* **About this task**:
The stretch from the line with "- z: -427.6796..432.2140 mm" through the line with "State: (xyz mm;" in the records below: write it out exactly, and nothing else.

= Beginning of Section =

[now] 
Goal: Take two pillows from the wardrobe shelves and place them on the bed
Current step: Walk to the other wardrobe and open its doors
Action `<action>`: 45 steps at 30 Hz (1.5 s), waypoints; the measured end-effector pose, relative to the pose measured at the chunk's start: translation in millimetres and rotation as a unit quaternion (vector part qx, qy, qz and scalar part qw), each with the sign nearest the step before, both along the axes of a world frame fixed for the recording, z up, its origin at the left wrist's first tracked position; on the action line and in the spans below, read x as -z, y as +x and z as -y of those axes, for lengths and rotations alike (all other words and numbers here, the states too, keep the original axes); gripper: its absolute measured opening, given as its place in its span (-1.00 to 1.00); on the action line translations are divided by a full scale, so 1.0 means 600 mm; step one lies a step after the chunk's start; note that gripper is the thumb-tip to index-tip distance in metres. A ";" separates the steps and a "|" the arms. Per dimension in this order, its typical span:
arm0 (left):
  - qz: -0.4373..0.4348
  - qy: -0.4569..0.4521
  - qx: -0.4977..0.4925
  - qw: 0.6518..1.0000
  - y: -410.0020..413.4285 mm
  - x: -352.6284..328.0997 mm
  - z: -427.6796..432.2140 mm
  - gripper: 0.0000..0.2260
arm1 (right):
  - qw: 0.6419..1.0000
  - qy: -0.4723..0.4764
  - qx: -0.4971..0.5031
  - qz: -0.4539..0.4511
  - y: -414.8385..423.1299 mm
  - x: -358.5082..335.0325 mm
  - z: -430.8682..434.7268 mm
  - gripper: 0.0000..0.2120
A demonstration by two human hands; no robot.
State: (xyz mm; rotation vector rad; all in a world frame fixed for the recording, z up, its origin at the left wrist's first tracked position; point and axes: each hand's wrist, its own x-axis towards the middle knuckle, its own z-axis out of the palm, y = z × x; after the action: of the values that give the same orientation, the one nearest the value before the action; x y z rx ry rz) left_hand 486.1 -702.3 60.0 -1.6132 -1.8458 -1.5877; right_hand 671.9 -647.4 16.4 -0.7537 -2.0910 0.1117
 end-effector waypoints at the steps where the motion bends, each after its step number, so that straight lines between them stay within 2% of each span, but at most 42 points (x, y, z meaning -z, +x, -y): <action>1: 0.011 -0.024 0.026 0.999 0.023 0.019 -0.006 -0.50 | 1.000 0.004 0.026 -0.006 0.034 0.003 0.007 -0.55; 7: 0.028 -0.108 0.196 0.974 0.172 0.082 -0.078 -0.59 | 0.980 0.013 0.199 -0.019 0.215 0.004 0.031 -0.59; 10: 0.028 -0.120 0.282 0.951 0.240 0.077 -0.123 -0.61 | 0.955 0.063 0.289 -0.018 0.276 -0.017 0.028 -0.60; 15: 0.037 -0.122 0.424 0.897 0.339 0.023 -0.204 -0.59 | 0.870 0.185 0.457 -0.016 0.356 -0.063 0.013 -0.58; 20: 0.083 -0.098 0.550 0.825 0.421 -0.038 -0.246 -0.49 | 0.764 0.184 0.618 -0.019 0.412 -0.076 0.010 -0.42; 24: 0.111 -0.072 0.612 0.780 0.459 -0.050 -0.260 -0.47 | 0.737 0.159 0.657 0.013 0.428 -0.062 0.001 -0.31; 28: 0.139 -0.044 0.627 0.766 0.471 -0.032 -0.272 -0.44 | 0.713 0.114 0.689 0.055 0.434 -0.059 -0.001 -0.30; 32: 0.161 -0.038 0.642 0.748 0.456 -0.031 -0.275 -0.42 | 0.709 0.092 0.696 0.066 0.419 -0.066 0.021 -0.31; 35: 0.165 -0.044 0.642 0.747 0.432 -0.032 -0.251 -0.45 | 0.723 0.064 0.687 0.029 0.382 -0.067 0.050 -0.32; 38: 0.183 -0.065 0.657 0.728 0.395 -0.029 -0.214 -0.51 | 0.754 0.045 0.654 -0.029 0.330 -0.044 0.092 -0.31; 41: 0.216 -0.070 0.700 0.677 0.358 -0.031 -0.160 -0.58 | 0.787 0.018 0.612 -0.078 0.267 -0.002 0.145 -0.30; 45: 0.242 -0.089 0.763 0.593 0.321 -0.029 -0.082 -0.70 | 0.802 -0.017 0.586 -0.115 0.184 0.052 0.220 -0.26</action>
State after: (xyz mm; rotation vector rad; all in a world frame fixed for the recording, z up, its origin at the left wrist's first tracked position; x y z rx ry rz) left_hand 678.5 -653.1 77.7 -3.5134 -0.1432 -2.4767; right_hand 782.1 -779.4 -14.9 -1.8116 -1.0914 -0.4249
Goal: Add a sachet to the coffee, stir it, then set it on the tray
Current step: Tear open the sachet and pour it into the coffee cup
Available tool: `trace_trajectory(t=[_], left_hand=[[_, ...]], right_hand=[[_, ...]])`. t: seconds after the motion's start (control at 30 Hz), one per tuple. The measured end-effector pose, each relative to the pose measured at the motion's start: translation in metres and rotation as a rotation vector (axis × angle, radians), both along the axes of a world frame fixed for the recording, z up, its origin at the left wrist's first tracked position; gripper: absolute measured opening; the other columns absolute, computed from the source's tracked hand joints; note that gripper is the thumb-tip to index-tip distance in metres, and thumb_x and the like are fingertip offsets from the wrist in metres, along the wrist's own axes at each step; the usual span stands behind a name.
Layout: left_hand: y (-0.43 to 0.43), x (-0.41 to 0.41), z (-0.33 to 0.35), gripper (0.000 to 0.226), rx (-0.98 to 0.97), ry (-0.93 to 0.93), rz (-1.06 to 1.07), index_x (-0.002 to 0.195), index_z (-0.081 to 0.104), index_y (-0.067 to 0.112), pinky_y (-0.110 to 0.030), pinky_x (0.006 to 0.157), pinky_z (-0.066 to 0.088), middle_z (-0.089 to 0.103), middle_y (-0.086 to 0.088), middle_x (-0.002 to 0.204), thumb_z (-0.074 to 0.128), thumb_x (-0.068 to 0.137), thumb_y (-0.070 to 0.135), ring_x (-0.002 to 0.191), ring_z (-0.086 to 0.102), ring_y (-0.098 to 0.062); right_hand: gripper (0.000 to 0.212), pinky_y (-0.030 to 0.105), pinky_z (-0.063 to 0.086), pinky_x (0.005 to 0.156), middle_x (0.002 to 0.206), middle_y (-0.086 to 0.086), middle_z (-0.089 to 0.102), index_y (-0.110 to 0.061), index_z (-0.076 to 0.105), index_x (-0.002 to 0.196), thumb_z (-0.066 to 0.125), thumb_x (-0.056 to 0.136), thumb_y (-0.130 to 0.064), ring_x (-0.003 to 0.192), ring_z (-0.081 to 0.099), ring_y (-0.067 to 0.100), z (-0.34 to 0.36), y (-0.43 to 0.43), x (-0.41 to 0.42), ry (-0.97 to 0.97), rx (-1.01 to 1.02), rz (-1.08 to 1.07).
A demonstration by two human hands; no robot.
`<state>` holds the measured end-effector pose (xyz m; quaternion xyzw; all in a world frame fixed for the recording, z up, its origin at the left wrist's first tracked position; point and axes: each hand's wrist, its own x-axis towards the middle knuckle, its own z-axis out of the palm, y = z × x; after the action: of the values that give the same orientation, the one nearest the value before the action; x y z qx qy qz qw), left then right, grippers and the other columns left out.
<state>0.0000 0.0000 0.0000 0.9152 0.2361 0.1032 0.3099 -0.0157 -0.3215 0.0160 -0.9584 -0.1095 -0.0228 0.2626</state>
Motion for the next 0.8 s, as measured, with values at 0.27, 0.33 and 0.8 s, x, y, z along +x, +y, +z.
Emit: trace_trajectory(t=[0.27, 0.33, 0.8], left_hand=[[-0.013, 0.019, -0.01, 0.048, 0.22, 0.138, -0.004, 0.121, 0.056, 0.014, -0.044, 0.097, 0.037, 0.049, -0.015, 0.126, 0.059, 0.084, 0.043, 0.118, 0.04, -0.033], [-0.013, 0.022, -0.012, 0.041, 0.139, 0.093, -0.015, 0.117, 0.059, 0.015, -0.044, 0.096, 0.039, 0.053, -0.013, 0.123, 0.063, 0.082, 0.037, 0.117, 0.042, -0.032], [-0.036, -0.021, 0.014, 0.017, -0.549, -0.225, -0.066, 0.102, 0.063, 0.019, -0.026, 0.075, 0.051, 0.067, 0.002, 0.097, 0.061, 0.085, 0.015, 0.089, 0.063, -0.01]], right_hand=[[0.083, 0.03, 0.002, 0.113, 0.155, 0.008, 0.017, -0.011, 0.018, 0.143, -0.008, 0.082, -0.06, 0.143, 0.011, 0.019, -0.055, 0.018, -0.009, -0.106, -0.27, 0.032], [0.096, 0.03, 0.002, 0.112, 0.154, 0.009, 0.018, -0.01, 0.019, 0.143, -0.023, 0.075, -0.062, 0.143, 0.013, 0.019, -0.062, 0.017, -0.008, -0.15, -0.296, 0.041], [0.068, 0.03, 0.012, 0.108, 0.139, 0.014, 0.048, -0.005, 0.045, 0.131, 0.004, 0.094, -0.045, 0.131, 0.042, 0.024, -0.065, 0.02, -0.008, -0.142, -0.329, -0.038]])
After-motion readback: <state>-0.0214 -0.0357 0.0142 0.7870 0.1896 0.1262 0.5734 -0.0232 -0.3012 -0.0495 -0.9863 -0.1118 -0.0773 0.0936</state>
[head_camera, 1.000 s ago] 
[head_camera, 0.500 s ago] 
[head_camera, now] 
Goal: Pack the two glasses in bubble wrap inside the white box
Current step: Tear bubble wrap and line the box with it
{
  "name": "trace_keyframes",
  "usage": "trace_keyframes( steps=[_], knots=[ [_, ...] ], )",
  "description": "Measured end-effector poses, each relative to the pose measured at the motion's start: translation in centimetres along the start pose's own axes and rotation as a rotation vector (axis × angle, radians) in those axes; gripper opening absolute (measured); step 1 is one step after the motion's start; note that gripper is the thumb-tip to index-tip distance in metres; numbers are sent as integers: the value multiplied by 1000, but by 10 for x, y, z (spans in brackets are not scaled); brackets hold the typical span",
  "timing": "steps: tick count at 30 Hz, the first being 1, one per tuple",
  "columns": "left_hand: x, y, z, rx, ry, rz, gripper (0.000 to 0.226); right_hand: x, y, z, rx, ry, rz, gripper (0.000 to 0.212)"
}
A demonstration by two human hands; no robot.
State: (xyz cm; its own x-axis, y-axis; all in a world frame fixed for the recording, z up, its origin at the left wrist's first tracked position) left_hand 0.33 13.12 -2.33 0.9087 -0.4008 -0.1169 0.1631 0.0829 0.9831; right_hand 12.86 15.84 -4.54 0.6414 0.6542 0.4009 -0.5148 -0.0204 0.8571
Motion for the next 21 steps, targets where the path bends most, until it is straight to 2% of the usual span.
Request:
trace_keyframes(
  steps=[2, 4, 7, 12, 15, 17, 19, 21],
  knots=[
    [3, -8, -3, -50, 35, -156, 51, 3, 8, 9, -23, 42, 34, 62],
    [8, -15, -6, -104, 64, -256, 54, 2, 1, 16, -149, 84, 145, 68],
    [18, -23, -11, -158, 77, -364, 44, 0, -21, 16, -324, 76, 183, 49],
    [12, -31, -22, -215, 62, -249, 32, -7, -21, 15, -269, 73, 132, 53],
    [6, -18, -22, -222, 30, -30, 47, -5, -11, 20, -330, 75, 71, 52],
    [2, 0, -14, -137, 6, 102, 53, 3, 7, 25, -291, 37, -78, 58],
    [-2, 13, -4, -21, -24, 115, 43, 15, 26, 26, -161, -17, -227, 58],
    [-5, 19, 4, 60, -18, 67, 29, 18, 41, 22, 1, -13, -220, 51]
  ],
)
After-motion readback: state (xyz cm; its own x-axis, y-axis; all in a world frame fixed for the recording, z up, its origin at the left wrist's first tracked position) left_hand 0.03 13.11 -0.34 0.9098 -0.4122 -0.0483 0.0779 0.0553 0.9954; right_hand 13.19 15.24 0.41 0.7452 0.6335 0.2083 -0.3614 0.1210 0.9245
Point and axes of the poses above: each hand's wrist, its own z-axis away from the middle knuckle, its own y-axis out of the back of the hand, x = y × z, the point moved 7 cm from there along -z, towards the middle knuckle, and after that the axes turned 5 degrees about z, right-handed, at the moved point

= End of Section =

* **Completed exercise**:
  - z: -427.6796..432.2140 mm
  - gripper: 0.0000..0.2260
arm1 (right):
  - qw: 0.6419..1.0000
  - qy: -0.4723..0.4764
  - qx: -0.4971..0.5031
  - qz: -0.4539..0.4511
  - y: -414.8385..423.1299 mm
  - x: -358.5082..335.0325 mm
  - z: -430.8682..434.7268 mm
  - gripper: 0.0000..0.2120
A demonstration by two human hands; no robot.
State: (xyz mm; rotation vector rad; all in a world frame fixed for the recording, z up, its origin at the left wrist's first tracked position; point and axes: each hand's wrist, its own x-axis towards the middle knuckle, its own z-axis out of the palm, y = z × x; after the action: of the values that give the same orientation, the one nearest the value before the action; x y z rx ry rz) left_hand 486.1 -702.3 60.0 -1.6132 -1.8458 -1.5877; right_hand 671.9 -647.4 16.4 -0.7537 -2.0910 0.1117

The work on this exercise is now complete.